* EXERCISE BRIEF
Below is a listing. Copy each line of it that holds the word "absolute".

* DATA SHOWN
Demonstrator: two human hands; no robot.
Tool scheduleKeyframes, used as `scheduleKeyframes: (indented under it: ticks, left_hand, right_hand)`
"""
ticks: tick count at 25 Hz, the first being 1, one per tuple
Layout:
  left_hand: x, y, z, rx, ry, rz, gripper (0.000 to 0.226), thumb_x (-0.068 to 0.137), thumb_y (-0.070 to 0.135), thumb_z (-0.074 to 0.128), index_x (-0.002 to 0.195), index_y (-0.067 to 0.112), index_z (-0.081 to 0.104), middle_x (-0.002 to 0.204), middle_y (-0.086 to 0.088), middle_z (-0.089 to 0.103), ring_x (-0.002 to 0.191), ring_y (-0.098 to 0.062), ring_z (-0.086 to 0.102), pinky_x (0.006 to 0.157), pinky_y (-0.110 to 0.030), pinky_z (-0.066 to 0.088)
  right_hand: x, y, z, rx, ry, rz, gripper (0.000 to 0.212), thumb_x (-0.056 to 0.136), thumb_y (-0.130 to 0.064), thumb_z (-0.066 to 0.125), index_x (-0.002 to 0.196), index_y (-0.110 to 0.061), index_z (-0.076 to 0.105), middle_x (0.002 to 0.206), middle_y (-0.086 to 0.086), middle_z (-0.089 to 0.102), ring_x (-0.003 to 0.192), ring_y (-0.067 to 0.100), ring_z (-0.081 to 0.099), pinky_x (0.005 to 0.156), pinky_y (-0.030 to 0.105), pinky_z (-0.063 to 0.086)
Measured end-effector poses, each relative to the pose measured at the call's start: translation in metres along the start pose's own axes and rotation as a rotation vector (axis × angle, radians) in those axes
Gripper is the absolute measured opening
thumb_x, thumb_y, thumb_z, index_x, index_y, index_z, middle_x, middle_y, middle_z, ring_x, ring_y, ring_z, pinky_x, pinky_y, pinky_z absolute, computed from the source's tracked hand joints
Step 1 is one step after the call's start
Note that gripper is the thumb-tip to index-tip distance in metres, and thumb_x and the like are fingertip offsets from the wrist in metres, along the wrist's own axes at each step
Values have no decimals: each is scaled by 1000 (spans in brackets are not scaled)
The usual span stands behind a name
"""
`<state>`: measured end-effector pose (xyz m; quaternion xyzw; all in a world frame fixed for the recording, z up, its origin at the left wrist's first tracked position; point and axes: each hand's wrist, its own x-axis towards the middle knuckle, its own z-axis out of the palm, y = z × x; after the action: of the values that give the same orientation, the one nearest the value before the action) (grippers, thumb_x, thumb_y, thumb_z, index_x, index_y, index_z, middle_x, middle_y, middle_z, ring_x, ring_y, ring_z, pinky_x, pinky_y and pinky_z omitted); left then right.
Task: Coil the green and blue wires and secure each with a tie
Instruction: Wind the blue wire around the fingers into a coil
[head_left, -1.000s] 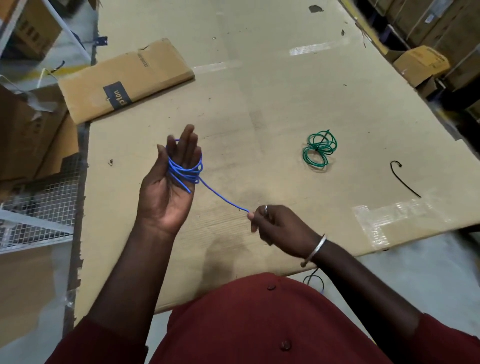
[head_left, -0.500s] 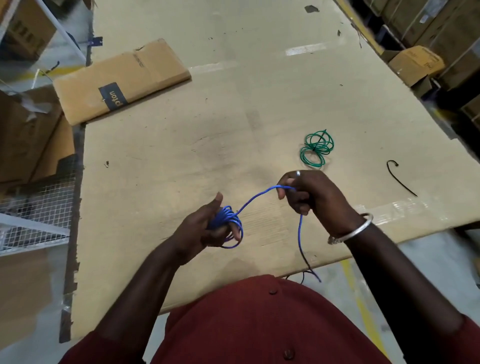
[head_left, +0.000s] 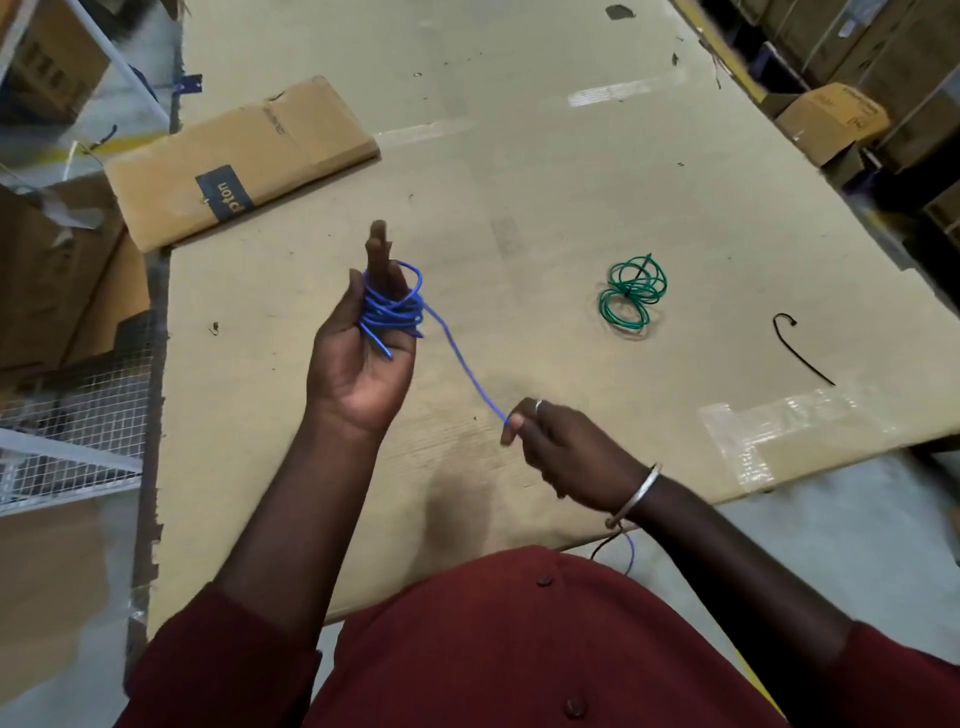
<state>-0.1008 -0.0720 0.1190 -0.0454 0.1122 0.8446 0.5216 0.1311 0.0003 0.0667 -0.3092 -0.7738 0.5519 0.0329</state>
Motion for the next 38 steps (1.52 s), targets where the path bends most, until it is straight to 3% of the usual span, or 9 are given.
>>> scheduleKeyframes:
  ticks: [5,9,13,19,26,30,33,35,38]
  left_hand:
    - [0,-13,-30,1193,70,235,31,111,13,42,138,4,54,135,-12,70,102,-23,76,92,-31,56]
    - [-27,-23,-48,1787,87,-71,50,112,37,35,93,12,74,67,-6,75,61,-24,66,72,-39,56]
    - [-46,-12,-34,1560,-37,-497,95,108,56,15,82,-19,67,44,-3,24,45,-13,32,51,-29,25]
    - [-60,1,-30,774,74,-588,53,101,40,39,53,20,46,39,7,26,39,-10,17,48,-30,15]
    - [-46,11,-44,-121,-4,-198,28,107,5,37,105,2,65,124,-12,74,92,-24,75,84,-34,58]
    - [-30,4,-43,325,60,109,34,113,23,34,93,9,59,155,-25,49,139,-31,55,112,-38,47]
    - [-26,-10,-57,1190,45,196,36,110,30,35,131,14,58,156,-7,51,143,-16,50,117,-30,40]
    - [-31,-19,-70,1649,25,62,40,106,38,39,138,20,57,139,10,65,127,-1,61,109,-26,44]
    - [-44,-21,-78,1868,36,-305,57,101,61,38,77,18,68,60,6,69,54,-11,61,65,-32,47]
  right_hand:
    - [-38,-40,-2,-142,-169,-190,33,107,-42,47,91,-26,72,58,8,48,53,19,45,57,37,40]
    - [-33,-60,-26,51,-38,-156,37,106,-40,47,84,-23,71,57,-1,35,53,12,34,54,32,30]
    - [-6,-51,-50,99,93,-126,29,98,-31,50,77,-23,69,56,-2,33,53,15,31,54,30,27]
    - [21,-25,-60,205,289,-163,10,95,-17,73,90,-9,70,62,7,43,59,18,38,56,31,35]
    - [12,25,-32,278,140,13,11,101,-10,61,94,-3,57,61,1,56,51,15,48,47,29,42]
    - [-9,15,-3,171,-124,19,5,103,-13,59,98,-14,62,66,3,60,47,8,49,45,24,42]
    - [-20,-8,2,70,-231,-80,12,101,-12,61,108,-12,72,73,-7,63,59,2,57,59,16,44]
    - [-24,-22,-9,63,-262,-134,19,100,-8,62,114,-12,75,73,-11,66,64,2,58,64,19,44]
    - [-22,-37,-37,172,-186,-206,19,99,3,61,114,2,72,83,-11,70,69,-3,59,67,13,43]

* THE ANSWER
Gripper is the absolute measured opening
thumb_x, thumb_y, thumb_z, index_x, index_y, index_z, middle_x, middle_y, middle_z, ring_x, ring_y, ring_z, pinky_x, pinky_y, pinky_z absolute, computed from the source's tracked hand joints

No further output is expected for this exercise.